__Instructions for the task__: Go through the records and report each line holding the string "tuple".

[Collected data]
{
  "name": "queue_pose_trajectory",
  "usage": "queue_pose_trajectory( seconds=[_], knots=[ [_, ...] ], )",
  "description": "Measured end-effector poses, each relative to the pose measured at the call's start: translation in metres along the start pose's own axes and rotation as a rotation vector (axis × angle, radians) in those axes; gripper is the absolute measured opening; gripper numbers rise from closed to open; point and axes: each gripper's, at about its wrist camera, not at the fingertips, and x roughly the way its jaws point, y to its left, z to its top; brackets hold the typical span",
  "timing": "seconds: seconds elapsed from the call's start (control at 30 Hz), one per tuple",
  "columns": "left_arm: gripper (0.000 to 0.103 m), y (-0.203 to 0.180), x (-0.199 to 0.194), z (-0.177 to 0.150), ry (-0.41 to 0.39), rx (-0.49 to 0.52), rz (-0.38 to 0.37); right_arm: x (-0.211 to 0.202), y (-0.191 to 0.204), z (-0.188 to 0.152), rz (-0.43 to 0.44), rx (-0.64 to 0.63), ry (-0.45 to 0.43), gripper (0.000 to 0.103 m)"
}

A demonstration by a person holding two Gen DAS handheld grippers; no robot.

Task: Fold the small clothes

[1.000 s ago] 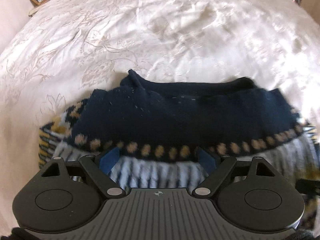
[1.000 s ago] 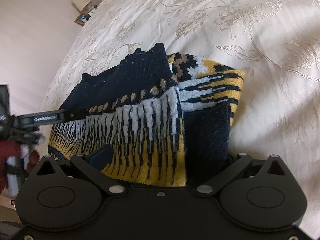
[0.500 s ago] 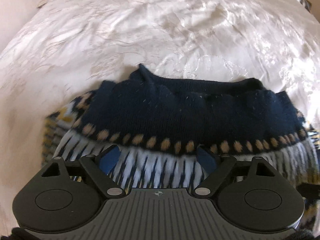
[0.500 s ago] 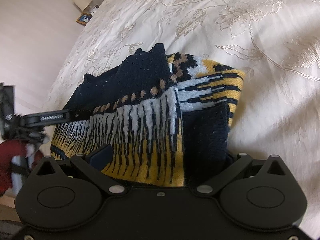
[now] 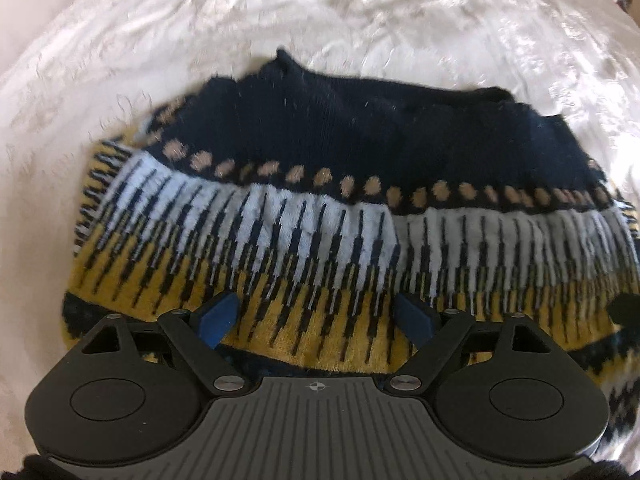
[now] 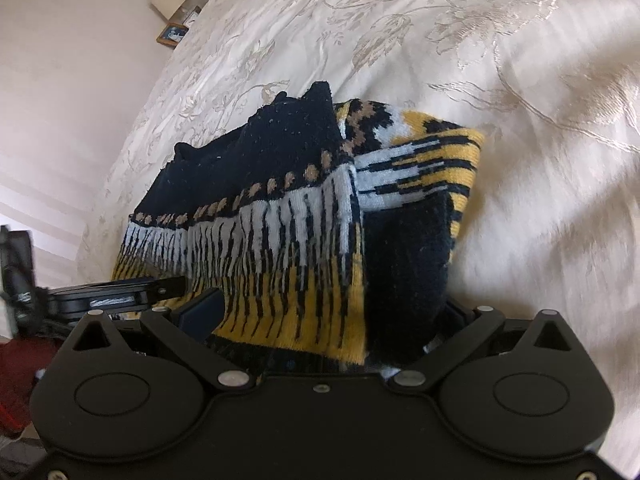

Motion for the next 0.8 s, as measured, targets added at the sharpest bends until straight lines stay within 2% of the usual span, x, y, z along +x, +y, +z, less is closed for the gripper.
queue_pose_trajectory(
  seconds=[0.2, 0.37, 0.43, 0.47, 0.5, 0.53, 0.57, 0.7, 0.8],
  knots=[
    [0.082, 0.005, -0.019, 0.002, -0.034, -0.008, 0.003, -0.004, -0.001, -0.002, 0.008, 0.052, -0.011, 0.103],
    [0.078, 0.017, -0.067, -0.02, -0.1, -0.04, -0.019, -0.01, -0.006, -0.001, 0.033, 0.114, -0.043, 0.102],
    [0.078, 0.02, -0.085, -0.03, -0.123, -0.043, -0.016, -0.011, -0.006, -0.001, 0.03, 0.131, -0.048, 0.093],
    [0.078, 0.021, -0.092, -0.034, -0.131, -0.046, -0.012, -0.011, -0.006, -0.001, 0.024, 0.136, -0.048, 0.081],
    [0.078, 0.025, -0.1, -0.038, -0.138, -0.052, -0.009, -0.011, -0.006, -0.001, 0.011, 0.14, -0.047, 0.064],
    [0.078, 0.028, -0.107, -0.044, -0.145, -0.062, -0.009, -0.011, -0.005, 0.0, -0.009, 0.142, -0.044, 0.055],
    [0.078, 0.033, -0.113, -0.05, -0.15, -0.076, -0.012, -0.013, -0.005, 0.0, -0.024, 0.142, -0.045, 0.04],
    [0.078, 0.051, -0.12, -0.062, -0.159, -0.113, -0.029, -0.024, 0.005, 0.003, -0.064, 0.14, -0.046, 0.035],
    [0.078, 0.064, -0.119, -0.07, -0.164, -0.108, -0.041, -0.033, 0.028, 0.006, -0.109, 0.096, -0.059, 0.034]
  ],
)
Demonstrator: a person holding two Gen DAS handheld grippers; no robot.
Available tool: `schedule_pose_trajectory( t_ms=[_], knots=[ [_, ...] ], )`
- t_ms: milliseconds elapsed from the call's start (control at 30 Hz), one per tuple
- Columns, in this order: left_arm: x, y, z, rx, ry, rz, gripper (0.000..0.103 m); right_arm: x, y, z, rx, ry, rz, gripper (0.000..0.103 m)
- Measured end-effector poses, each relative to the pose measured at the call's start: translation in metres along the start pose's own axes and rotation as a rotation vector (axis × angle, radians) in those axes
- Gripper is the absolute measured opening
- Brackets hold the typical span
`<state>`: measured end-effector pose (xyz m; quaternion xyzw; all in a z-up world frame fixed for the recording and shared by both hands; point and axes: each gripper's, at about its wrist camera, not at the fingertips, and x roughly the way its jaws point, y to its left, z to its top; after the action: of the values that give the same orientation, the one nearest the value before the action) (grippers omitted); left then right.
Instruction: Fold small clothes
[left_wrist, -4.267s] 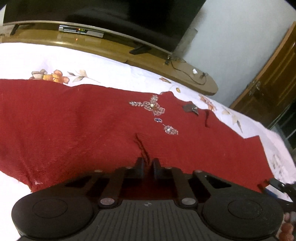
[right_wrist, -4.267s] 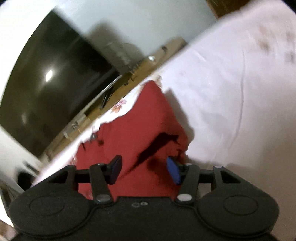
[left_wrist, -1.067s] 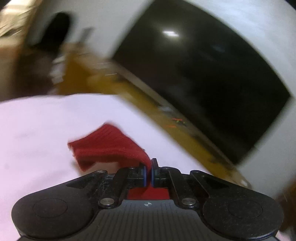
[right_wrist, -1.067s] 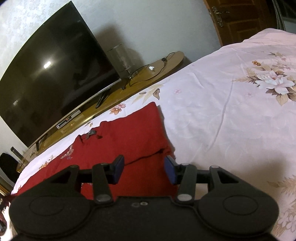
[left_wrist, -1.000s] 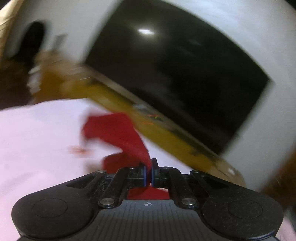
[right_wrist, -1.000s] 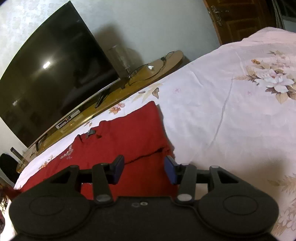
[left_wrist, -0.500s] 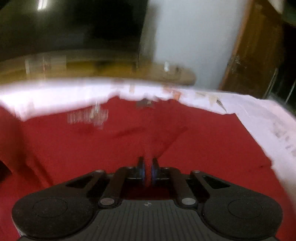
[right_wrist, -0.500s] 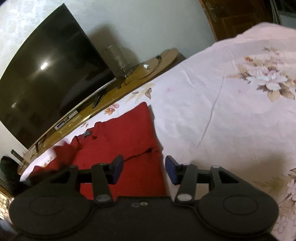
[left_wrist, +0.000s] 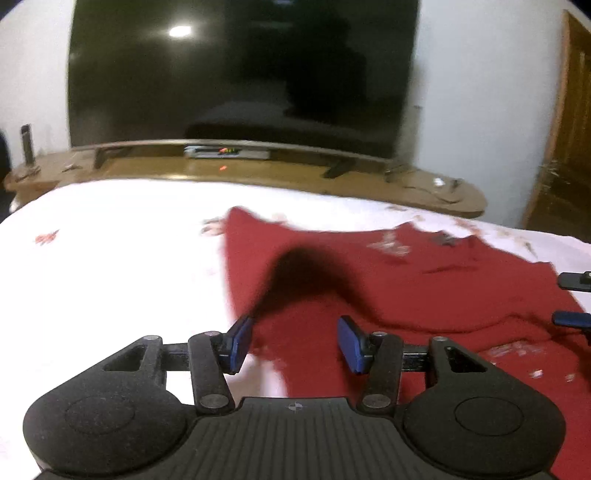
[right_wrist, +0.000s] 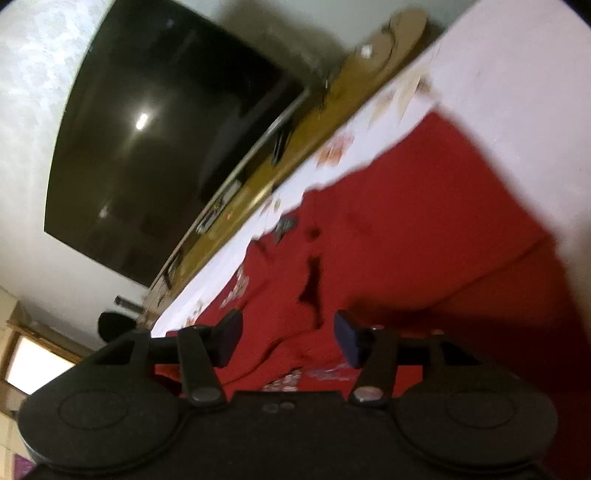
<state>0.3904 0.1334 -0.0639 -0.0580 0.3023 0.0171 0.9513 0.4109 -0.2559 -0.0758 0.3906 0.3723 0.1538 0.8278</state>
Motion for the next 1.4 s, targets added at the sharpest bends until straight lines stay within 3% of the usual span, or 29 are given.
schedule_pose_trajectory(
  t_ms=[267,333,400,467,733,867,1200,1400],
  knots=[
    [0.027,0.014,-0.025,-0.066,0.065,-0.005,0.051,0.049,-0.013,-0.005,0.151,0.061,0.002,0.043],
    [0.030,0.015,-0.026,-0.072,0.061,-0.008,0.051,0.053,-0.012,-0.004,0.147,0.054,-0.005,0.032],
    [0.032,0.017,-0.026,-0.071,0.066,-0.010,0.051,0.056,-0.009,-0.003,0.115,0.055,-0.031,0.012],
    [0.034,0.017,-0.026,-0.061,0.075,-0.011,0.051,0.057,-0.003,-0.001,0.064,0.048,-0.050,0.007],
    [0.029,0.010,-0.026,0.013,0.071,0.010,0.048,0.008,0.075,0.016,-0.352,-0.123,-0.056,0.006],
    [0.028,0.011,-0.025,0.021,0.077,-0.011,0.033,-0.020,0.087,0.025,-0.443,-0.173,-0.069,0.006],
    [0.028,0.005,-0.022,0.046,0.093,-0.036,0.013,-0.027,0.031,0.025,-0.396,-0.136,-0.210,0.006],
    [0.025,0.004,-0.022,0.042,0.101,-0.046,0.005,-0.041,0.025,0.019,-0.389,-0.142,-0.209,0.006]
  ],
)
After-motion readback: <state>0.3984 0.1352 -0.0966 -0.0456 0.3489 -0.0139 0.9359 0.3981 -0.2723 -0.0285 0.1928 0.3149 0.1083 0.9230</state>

__Response for this exercise__:
  "timing": "seconds: seconds elapsed from the call's start (control at 30 Hz), one per tuple",
- t_ms: milliseconds elapsed from the call's start (control at 30 Hz), one per tuple

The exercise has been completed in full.